Your answer must be a single number: how many lines of the data include "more".

--- RECORDS FOR PROCESSING Enclosed Below ---

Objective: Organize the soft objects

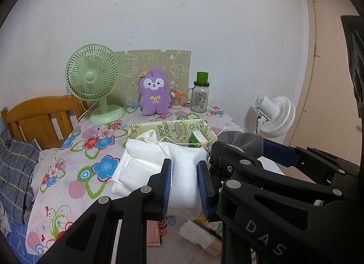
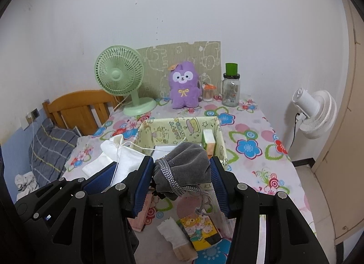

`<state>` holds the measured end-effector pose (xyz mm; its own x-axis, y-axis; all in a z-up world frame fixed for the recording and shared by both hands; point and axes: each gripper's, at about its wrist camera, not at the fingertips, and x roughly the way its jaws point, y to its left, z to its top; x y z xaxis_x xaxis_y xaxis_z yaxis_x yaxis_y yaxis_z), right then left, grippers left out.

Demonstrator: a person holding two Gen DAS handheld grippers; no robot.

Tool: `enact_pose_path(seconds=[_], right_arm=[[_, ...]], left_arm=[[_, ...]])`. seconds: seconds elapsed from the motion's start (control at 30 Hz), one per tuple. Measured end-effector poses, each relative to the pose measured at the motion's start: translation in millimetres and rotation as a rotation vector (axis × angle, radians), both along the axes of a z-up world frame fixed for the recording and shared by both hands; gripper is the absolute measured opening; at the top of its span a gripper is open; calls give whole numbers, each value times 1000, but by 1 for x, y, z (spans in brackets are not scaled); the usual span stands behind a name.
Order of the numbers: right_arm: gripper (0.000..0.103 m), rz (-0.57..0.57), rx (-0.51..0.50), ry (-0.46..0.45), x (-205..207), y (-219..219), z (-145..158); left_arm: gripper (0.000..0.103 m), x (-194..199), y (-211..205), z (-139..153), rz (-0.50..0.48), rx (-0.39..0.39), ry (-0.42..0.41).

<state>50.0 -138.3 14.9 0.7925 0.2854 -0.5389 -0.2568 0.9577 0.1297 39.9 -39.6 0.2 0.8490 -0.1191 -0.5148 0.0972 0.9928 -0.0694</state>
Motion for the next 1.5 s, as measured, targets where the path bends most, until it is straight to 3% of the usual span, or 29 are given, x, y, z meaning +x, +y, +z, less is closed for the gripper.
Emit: enact_pose_path(seconds=[1.5], right_arm=[[55, 17, 11, 14, 99, 10, 3]], left_arm=[[22, 92, 9, 4, 9, 3, 16]])
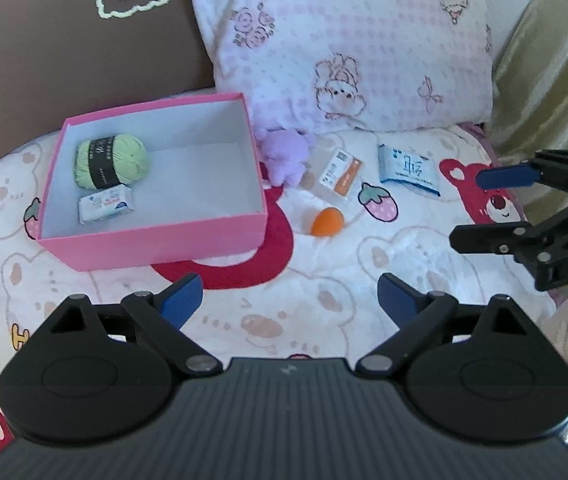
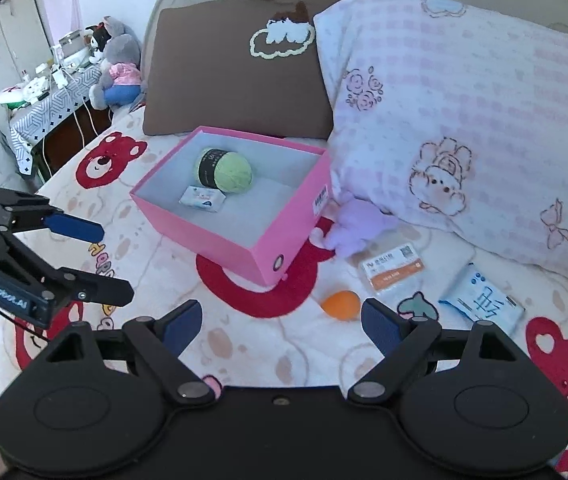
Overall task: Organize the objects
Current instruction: 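Withdraw the left tool from the box toward the orange sponge, then lower the open left tool around the orange makeup sponge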
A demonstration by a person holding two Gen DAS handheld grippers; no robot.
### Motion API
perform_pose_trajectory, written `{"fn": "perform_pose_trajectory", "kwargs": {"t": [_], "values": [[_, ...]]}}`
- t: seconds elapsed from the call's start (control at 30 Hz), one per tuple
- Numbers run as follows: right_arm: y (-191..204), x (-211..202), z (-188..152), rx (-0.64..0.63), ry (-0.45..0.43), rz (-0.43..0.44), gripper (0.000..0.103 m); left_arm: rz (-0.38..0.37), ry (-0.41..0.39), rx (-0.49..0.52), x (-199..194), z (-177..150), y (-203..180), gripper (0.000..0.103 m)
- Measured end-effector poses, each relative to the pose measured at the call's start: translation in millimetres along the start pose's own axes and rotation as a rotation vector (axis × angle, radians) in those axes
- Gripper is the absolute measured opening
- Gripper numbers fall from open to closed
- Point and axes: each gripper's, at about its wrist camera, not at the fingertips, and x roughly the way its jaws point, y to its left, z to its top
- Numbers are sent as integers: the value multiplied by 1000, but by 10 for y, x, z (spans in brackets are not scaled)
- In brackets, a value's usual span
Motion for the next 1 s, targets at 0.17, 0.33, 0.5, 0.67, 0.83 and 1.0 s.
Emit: {"fn": "perform_pose_trajectory", "kwargs": {"t": [0.17,0.33,0.5,0.67,0.83,1.0], "values": [[-86,-84,-139,-10,-9,-27,90,-31,41,-3,120,-39,-117,97],[-220,-149,-283,-5,-32,-20,90,-69,46,-3,263,-18,-264,97],[-373,-156,-453,-24,-64,-19,90,-62,28,28,457,46,-465,98],[-618,-52,-615,16,-120,-16,90,-71,34,13,767,71,-560,98],[-854,204,-745,80,-103,3,89,-68,-14,-57,1018,93,-518,98],[-897,473,-847,46,-100,-32,89,-78,-21,-96,1275,42,-449,97]]}}
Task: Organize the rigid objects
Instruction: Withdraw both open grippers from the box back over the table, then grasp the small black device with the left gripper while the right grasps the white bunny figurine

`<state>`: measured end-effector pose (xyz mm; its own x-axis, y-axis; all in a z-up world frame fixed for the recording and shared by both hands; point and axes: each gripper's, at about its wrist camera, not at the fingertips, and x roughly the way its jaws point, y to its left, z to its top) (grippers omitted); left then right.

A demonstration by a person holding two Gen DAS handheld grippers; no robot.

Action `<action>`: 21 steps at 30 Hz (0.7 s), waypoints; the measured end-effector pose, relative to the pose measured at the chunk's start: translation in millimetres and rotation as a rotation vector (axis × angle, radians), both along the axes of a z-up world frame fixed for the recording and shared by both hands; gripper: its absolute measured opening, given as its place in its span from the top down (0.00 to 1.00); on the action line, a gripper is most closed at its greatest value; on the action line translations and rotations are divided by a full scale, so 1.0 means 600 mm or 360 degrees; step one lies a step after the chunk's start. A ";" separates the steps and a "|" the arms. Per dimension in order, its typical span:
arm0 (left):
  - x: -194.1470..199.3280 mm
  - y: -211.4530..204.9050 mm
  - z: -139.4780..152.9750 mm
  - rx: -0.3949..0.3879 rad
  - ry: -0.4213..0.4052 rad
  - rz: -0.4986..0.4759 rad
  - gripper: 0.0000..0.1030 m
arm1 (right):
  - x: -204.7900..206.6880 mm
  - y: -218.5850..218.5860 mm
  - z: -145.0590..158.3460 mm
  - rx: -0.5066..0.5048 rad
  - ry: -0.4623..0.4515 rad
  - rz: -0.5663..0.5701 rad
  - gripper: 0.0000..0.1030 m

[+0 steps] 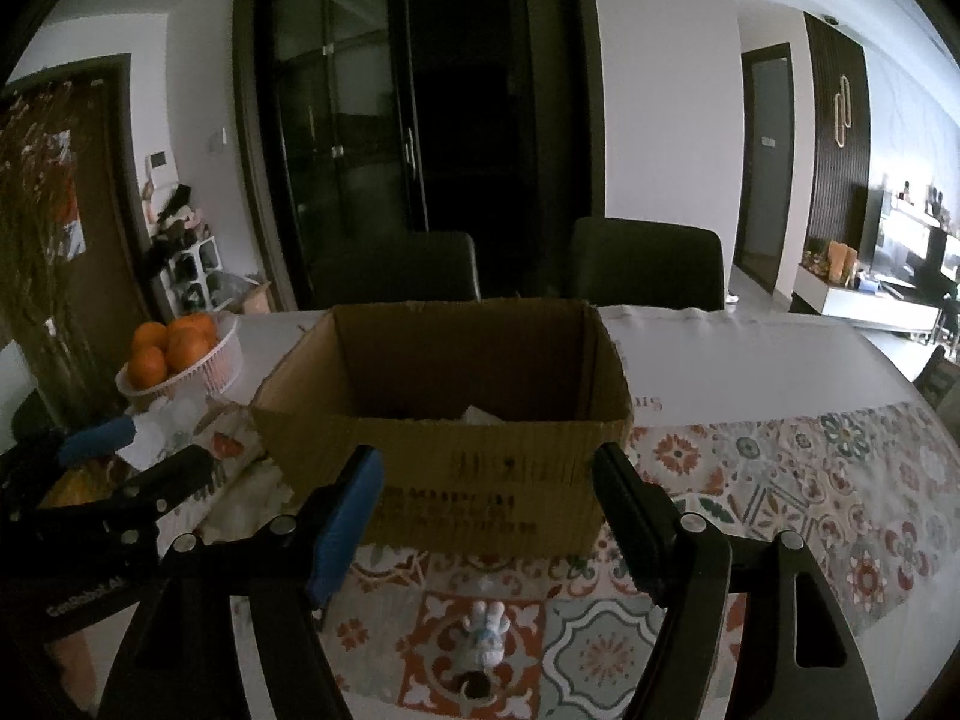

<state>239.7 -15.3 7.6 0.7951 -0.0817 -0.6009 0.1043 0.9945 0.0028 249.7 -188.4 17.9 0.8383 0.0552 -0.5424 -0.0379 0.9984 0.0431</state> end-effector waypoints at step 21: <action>-0.049 0.020 -0.104 -0.0069 0.0166 0.0016 0.24 | -0.057 0.017 -0.090 0.0003 0.0136 -0.0004 0.29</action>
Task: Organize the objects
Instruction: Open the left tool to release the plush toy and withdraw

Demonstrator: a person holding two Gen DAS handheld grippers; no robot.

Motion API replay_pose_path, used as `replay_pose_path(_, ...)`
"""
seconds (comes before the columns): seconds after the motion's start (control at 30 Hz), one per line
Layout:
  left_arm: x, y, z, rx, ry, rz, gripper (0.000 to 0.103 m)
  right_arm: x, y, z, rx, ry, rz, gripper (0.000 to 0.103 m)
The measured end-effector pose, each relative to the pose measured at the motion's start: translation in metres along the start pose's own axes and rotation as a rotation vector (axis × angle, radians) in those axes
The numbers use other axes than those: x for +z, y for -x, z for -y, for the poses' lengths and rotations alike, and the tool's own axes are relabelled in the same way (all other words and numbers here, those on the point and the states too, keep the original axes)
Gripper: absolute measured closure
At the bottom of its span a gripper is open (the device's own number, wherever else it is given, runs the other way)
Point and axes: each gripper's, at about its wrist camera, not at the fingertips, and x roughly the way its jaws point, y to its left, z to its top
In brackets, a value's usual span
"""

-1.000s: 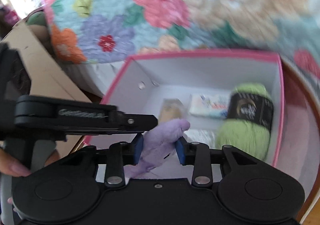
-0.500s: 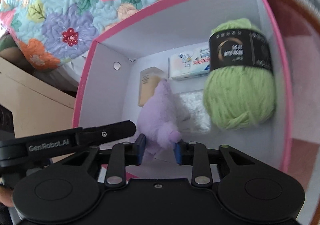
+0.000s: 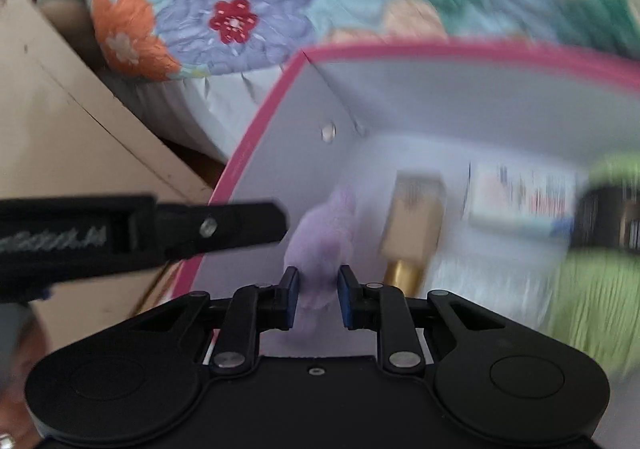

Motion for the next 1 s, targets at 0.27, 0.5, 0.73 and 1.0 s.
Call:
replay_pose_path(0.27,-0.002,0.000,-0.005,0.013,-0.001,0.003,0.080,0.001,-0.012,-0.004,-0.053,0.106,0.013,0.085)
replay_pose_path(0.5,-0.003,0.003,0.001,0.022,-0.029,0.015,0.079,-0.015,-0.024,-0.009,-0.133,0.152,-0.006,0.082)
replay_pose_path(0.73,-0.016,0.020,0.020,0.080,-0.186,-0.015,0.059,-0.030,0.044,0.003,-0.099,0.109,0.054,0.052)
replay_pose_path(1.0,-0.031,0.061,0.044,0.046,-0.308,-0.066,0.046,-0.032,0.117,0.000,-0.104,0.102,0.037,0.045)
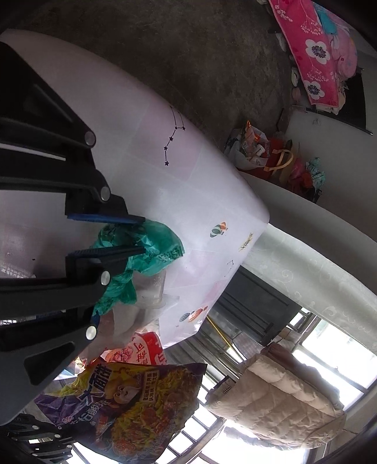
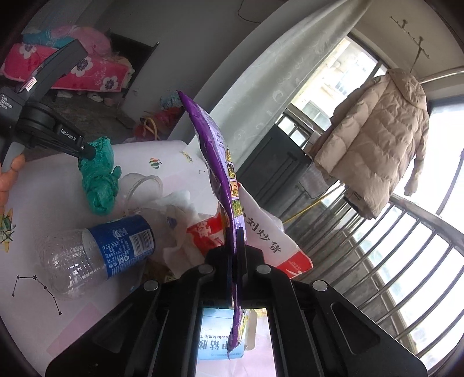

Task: Collect trash
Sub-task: 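Carry both bags to the blue wastebasket and release them inside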

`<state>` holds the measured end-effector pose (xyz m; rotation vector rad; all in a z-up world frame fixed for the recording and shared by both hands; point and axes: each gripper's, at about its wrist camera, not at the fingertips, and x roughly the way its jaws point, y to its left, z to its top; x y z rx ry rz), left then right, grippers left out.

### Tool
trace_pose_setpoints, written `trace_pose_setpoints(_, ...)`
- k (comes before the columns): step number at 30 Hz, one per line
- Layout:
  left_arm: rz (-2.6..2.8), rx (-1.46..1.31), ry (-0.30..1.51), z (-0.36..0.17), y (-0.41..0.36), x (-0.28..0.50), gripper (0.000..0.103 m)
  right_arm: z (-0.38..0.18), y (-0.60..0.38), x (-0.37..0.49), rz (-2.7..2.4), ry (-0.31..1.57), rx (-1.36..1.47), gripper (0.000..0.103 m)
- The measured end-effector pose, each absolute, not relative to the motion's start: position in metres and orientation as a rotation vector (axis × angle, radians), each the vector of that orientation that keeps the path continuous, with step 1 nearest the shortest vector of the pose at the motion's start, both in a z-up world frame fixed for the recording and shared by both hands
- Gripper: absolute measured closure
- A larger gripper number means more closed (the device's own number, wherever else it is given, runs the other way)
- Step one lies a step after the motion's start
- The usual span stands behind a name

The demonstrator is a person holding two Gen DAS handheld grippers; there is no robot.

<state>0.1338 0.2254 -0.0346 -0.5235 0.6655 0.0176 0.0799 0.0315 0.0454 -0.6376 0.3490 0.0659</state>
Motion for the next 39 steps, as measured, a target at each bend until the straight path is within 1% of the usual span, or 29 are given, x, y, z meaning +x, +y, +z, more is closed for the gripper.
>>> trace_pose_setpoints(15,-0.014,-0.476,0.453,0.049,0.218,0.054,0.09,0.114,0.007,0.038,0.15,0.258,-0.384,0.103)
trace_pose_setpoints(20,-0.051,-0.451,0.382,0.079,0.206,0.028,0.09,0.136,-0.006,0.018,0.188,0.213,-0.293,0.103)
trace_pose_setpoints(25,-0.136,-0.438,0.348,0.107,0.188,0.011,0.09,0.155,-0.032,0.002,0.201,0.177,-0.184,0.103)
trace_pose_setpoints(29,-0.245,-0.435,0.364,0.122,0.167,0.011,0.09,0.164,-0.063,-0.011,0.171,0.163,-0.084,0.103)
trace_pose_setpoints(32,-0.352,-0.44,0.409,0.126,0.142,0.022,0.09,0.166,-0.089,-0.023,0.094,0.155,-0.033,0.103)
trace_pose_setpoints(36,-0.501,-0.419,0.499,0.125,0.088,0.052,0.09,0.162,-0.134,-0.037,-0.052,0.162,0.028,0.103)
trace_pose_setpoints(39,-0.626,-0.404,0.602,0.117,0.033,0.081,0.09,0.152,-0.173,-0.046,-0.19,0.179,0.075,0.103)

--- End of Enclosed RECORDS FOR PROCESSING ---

### PROBLEM SOLUTION
2